* _WORK REQUEST_: Give back, word for word, every line from the one containing "the black bag" to the end of the listing, and nothing more.

* _INFORMATION GIVEN_:
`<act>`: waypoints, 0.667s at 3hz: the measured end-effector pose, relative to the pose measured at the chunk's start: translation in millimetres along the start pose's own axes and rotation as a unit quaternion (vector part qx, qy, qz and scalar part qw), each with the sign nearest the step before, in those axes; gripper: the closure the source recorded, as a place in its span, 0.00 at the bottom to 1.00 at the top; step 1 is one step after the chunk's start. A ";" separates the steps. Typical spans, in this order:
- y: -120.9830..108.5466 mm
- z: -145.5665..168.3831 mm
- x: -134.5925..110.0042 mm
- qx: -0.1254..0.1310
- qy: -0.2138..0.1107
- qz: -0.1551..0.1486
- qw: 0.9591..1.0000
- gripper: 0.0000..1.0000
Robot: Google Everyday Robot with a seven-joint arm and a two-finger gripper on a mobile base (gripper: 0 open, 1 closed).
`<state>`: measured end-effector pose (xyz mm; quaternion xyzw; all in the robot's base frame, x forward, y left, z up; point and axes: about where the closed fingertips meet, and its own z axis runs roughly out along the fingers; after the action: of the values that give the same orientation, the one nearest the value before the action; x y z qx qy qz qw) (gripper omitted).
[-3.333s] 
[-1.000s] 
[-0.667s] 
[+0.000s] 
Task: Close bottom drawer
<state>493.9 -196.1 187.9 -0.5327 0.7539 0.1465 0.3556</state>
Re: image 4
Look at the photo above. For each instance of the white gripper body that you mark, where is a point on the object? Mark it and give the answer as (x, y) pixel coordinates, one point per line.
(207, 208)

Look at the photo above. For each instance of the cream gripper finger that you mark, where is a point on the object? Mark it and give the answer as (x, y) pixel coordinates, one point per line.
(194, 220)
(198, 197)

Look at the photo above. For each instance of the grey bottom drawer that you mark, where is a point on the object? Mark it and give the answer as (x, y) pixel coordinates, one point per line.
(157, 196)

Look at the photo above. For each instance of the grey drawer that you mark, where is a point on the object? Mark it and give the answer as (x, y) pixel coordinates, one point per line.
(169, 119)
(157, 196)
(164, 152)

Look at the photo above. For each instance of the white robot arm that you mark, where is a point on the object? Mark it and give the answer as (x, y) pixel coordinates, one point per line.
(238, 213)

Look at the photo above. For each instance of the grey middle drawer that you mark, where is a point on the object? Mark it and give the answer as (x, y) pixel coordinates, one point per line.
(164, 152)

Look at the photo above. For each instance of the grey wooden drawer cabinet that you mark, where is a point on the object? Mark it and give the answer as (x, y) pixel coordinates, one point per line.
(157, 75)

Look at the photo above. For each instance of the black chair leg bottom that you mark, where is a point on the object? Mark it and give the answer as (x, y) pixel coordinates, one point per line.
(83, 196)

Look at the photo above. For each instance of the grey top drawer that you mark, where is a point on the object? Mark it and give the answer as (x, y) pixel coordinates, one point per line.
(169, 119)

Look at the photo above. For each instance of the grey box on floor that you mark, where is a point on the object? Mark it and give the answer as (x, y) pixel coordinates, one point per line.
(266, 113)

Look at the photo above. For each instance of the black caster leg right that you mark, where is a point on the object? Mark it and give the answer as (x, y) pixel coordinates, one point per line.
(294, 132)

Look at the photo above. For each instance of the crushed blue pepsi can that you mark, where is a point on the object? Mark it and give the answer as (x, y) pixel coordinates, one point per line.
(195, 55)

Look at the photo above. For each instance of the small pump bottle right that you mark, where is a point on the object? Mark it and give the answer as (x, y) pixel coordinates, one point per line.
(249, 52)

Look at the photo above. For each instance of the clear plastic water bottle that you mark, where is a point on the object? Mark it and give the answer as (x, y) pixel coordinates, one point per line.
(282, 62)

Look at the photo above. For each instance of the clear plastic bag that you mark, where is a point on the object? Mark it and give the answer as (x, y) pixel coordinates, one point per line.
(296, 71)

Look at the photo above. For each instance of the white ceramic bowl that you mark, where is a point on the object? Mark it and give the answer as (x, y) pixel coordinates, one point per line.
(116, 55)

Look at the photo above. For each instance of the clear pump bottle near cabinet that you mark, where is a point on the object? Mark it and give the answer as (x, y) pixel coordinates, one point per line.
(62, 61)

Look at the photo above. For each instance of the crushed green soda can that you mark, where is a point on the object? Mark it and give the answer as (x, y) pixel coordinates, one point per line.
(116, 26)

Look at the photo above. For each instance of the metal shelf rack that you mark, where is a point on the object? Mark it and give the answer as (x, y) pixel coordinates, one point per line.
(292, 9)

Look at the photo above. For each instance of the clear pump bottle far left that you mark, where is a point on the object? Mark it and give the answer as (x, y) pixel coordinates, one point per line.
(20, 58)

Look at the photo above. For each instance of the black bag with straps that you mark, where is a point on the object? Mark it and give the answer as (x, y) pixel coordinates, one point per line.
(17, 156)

* _TASK RESPONSE_:
Look at the photo above. For each instance of the black bag with straps that you mark, where is a point on the object? Mark it and give the answer as (x, y) pixel coordinates, one point per line.
(17, 156)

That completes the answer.